**PROBLEM TO SOLVE**
A single number is the answer here: the count of lines in the data below that include the word "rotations".
*** Block opens ***
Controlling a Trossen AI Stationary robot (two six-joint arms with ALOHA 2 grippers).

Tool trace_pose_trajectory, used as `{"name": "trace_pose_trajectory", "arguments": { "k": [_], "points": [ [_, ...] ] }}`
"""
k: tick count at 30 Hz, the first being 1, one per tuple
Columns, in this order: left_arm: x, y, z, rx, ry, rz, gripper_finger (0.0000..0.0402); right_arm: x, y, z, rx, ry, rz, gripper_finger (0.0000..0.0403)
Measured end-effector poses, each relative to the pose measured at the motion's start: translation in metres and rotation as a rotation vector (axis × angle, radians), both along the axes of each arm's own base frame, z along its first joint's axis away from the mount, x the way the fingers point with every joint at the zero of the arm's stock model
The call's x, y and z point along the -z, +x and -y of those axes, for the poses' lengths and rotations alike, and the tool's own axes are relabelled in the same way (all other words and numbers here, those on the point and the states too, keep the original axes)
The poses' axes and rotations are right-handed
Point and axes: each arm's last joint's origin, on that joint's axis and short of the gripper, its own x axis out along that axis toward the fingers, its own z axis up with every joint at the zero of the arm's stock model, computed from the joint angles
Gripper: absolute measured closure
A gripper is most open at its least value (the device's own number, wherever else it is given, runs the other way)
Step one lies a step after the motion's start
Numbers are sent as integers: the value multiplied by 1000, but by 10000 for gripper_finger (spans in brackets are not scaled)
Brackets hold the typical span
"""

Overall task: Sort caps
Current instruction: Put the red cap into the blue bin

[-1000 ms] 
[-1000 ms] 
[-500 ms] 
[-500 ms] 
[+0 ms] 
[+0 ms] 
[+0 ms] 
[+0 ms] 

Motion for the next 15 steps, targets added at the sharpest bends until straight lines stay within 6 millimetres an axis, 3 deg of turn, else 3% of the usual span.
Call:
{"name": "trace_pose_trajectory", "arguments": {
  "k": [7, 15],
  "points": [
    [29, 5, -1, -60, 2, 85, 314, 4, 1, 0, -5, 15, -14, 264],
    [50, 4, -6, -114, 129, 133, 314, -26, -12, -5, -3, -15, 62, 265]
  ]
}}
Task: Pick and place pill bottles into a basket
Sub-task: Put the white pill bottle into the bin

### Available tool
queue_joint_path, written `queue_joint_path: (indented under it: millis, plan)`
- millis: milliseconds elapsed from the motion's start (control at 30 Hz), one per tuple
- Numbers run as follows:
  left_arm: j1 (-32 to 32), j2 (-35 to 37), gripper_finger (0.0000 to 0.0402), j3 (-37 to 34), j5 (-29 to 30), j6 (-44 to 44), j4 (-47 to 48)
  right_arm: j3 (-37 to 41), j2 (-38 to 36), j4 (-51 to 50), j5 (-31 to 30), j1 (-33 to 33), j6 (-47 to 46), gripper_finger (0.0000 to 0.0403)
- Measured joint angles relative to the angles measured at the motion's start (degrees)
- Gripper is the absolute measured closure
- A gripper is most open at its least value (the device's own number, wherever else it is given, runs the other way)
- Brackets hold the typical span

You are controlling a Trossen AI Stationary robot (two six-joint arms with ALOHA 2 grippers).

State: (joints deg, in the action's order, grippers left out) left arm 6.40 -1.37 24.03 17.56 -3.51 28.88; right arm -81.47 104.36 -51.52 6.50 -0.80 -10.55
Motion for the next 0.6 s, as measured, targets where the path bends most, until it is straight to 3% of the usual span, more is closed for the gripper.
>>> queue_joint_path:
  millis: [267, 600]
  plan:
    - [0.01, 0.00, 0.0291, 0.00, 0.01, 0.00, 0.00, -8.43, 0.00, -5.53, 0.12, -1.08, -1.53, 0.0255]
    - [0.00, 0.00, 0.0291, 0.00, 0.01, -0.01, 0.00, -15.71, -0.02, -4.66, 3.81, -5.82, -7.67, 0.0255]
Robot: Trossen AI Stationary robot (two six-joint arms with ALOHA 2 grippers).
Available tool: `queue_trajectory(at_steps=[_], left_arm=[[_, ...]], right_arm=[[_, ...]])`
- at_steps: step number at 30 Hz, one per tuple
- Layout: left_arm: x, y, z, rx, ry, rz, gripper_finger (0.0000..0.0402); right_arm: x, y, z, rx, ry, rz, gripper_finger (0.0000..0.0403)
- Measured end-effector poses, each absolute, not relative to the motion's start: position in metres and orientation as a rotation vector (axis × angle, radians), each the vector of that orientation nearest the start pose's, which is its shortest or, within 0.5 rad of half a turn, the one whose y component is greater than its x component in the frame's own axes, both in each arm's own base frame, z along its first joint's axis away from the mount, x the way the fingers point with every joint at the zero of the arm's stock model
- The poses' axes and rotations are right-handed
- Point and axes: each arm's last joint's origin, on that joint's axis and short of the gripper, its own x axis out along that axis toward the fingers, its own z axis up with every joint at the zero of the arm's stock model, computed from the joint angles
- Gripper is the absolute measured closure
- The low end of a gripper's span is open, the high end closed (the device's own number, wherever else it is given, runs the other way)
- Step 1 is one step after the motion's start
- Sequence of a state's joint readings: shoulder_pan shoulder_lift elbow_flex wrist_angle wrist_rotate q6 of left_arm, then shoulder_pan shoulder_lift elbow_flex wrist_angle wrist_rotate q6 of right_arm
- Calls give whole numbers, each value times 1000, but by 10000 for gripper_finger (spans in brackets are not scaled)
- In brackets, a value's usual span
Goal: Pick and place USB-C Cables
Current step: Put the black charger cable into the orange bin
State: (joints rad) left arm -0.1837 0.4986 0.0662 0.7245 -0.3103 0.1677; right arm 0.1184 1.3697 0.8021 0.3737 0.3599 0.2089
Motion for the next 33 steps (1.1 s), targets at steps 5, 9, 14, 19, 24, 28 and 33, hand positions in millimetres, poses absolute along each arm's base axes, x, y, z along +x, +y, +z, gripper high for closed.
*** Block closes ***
**EXERCISE RESULT**
3